**WHAT IS BEING ASKED:** Only lines with the word "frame" are needed; collect each of them from the listing below.

»»

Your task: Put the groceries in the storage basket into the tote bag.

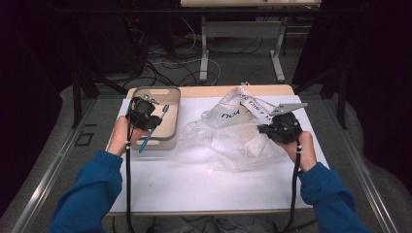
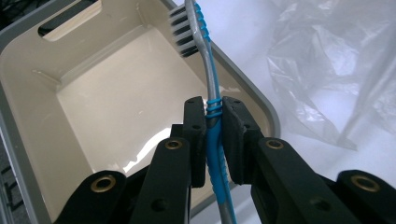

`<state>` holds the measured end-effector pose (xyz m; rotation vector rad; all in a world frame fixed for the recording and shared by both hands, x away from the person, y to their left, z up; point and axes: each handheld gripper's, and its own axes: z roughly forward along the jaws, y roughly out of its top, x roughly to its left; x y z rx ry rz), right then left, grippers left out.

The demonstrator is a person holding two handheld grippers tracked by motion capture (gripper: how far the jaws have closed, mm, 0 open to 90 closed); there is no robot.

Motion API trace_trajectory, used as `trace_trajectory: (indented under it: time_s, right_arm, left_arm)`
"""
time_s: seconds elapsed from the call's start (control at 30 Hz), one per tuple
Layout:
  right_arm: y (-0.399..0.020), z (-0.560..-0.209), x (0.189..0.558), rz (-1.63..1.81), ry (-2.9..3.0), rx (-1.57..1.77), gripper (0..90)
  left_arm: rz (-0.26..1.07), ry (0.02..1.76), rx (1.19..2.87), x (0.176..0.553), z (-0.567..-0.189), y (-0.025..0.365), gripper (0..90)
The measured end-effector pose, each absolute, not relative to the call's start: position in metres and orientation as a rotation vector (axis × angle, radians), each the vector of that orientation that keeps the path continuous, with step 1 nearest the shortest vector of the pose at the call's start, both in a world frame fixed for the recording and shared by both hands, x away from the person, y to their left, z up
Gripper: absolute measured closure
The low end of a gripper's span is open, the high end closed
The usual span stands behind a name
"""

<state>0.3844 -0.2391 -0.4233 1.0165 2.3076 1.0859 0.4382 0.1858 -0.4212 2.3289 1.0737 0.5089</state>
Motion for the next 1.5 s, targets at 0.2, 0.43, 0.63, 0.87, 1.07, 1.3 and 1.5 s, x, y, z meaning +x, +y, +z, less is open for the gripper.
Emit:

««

**WRITTEN SOLUTION:**
`<state>` holds the measured end-effector pose (xyz m; rotation vector rad; all in a world frame fixed for the recording and shared by both hands, x away from the person, y to their left, z up; point and axes: each handheld gripper's, and its own axes: z roughly forward along the jaws, y roughly out of its top, x roughly to its left; x y z rx ry rz), right then left, grippers left out.
The measured end-effector pose, each absolute, not relative to the call's start: position in metres and orientation as a rotation vector (axis × angle, radians), each the vector of that orientation that keeps the path continuous, with step 1 nearest the shortest vector of the pose at the call's start, both in a world frame fixed for the recording and shared by both hands, x away from the person, y to their left, z up

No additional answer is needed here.